Hunter ran a focus group where participants swore the diamond shape tasted crunchier and nuttier. He launched a national vote across Canada where over 500,000 people participated, and diamonds won by 50,000. They relaunched: "Same 100% whole grain wheat. In a delicious diamond shape." Then came the combo pack, and then the Double Diamond Instagram campaign, where manufacturing defects became collectibles, turning a forgotten cereal into a lottery ticket with user-generated content from across the country.

None of that was in the original brief. It came from continuously asking "and then what?" and refusing to stop at the first idea that felt good enough.

3. Swap hats – Pediatric Surgery & Formula One

Dr.

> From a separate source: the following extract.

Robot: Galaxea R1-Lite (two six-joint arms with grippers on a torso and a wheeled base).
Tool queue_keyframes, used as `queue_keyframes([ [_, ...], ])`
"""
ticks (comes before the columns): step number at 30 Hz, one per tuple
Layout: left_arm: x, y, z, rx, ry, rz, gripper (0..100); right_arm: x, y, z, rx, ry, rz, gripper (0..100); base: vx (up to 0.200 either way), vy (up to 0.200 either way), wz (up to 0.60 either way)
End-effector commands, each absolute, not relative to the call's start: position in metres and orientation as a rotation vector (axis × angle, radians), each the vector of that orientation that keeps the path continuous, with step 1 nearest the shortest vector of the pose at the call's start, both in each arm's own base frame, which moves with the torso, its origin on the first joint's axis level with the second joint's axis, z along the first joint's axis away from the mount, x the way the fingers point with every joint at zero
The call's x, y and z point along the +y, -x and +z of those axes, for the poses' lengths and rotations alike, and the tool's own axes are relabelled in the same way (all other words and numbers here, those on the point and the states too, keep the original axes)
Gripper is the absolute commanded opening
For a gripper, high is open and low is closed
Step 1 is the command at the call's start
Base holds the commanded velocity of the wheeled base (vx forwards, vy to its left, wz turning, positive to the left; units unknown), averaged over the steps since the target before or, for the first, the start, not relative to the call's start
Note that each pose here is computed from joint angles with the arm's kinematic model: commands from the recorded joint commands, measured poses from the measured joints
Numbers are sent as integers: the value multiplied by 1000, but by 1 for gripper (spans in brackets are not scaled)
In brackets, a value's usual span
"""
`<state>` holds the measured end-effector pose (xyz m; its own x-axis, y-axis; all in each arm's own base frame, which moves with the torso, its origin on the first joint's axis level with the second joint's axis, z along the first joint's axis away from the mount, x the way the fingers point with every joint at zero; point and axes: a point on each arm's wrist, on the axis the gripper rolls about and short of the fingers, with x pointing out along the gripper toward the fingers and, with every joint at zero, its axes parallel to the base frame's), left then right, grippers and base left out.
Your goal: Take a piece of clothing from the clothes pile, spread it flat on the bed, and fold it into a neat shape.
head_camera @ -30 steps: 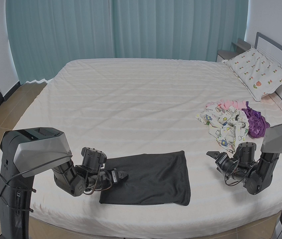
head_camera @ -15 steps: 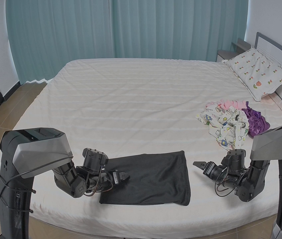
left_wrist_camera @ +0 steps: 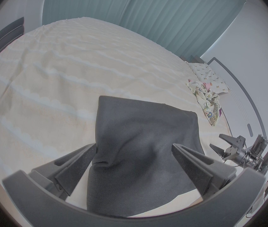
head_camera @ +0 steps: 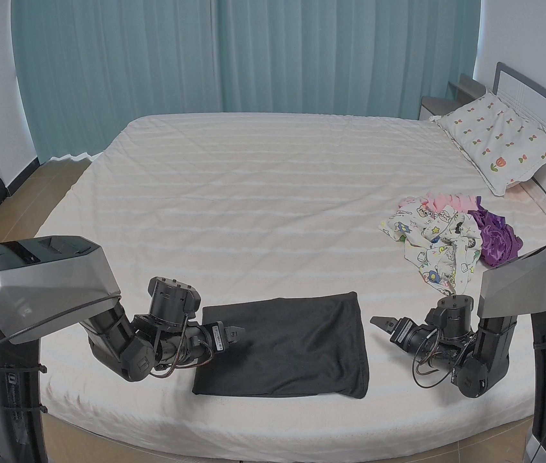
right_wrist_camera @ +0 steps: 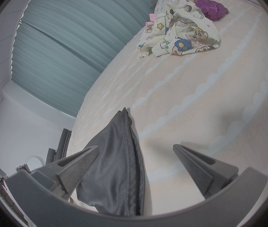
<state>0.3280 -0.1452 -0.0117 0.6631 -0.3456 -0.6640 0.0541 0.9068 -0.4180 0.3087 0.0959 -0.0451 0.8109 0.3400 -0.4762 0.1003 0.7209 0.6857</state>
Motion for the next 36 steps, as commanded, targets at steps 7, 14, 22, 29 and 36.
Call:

Martin Elliott, a pediatric heart surgeon at Great Ormond Street Hospital, spent five years trying to reduce a 30% error rate in the 15-minute handoff between surgery and the ICU. Cutting edge consultants, lean teams, process mapping: nothing moved the needle. One morning, exhausted after two surgeries, he looked up at a lounge TV and watched a Ferrari Formula One car complete a pit stop in 2.5 seconds and he called Ferrari's pit crew. 

After shadowing the surgeons during the handoff, the F1 pit crew made suggestions based on their experience with efficient turnarounds. First, F1 pit stops have a single person in charge, the lollipop, who calls every shot. The surgery handoff had no such structure. Second, junior F1 team members were actively encouraged to ask questions. In the hospital, junior surgeons did not question the surgeon. Armed with this new perspectice, Dr. Elliott also brought in a professional choreographer to study how the team moved and turn what he described as a scrum into an orchestrated ballet.

Within six months, the error rate dropped by 20%. Willingness to step outside his own discipline and look at the problem through a completely different lens drove tangible progress.

What This Means for Legal Marketing

Carla closed with a line worth sitting with: “We are all born inherently curious and creative. But somewhere along the line, we trade our rabbit holes for roadblocks, and we're told: 'you’ve got to grow up, you've got to get realistic, that'll never work, you've got to think like we think, and so we do; we get logical and tactical."

The LMA theme of Tradition Meets Transformation is easy to nod along to in theory, but difficult to implement practically. Firms with strong legacy practices sometimes struggle to shift perception as they grow into new services. The instinct is to distance from the old identity, when leaning into it as the platform to introduce what is new could be the more effective play. 

Firms navigating a rebrand, a merger, or a leadership transition might stop at the first repositioning idea that feels safe, when the more interesting and more defensible work starts just past that point. Most firms are still largely looking inward for answers, even as clients, competitive pressures, and business models are changing fast. 

The creativity to reimagine a board game experience based on player feedback, encourage an intern rotating a cereal square, or borrow a framework from an F1 pit crew and a choreographer, is a reminder to legal marketers that sometimes the best strategy comes from keeping an open mind long enough to see the problem differently.   

When we tap into the power of the questions that we ask, we trade caution for curiosity, we trade comfort zones for creativity, we stop settling for the safe bet, and we start going for big possibilities. When we tap into the power of the questions that we ask and we apply our curiosity, it gives every single one of us in this room the power to rewrite the rules of the game.